Y viendo la turbación del intruso añadió:
-No te preocupes, al fin y al cabo a tu nivel también eras, o pretendías ser, del oficio; aunque como puedes comprobar poco podrías haber robado, salvo que te hubieras encaprichado con un ordenador. Aunque en ese caso habría saltado la alarme y en cinco minutos esto habría estado lleno de vigilantes jurados con bastantes malas pulgas.

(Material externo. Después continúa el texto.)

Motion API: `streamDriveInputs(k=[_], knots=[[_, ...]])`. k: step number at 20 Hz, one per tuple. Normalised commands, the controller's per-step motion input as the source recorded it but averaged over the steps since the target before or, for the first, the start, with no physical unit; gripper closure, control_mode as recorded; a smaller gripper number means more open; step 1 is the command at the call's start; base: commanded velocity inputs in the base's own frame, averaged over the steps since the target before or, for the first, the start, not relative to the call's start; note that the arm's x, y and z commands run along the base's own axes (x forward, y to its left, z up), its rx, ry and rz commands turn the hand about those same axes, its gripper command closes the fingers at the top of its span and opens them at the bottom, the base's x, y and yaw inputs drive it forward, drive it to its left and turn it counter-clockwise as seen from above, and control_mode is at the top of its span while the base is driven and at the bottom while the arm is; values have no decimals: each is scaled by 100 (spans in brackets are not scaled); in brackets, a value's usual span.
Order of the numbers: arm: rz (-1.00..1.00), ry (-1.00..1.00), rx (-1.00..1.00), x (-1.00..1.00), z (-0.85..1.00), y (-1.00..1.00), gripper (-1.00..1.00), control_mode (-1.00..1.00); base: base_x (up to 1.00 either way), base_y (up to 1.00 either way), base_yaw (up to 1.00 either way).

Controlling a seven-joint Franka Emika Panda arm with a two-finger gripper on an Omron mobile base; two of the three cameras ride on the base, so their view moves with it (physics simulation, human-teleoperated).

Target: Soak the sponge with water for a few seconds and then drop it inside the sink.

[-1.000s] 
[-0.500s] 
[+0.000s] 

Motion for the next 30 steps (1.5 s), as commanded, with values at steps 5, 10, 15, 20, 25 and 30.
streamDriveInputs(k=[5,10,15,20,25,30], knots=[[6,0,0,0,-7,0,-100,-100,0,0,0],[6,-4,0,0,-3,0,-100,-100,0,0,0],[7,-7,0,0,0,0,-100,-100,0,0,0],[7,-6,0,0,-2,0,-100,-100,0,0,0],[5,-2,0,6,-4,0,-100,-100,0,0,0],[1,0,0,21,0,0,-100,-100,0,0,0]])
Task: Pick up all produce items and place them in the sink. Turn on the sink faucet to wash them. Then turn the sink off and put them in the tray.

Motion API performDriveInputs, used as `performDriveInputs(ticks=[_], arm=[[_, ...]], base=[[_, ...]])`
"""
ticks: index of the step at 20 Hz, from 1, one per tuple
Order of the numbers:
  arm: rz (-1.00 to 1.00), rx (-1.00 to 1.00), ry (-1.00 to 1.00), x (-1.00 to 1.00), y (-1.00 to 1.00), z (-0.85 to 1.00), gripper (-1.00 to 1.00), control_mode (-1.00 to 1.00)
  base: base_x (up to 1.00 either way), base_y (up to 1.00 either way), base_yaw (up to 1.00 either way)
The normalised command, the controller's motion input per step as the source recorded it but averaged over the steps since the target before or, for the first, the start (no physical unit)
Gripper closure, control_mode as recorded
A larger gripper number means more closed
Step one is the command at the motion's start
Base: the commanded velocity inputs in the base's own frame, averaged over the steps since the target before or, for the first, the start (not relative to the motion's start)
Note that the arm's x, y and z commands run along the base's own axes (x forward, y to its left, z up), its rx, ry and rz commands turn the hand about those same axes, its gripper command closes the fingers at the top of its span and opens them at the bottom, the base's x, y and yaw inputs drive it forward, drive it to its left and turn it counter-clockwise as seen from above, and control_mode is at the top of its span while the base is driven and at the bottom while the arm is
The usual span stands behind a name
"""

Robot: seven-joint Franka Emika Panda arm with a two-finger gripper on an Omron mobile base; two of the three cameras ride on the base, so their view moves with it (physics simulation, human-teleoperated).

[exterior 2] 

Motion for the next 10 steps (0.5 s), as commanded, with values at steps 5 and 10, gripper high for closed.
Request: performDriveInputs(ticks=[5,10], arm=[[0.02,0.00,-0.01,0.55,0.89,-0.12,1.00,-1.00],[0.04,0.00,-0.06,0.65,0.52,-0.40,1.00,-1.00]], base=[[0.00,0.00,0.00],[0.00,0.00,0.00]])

Pero como me has caído simpático te dejaré que te marches con la condición de que no le cuentes a nadie nuestro secreto, hay gente muy sinvergüenza por ahí afuera y podrían hacernos una trastada simplemente por gamberrismo. En cualquier caso -añadió- que sepas que lo del ¡Ábrete, Sésamo! se mantiene por tradición ya que a ellos les gusta, pero como te puedes imaginar estaríamos locos si esa fuera la única medida de seguridad para entrar y salir de la cueva.
-Pero se abrió la puerta cuando yo lo pronuncié...
-De eso nada, chato. Abrí yo cuando te vi en las cámaras merodeando por ahí afuera, y al oírte pronunciar la contraseña decidí dejarte entrar para ver la cara de panoli que ponías; porque no me negarás que te llevaste un buen susto al verme. Pero no te hagas ilusiones; en realidad los sistemas de seguridad de este chiringuito son tan sofisticados que harían palidecer de envidia a cualquier banco, y entrar aquí a robar sería más complicado que abrir la cámara acorazada del Banco de Bagdag. Pero bueno, ya está bien de cháchara; mis señores estarán a punto de volver del oasis balneario al que fueron para darse un baño, y es preferible que no te vean por aquí.
Agarrándole del brazo le llevó ante la puerta, que se abrió tras insertar una tarjeta en la ranura, someterse a una lectura biométrica y teclear una compleja clave en el panel que había al lado.
Cuando la puerta se cerró a sus espaldas sin necesidad de frase alguna, Alí Babá corrió a recoger a sus burros que mataban el tiempo ramoneando el escaso follaje de la acacia. Por supuesto que no contaría su aventura a nadie, y mucho menos a la cotilla de su mujer; pero no por temor a una venganza de los ladrones, sino por vergüenza.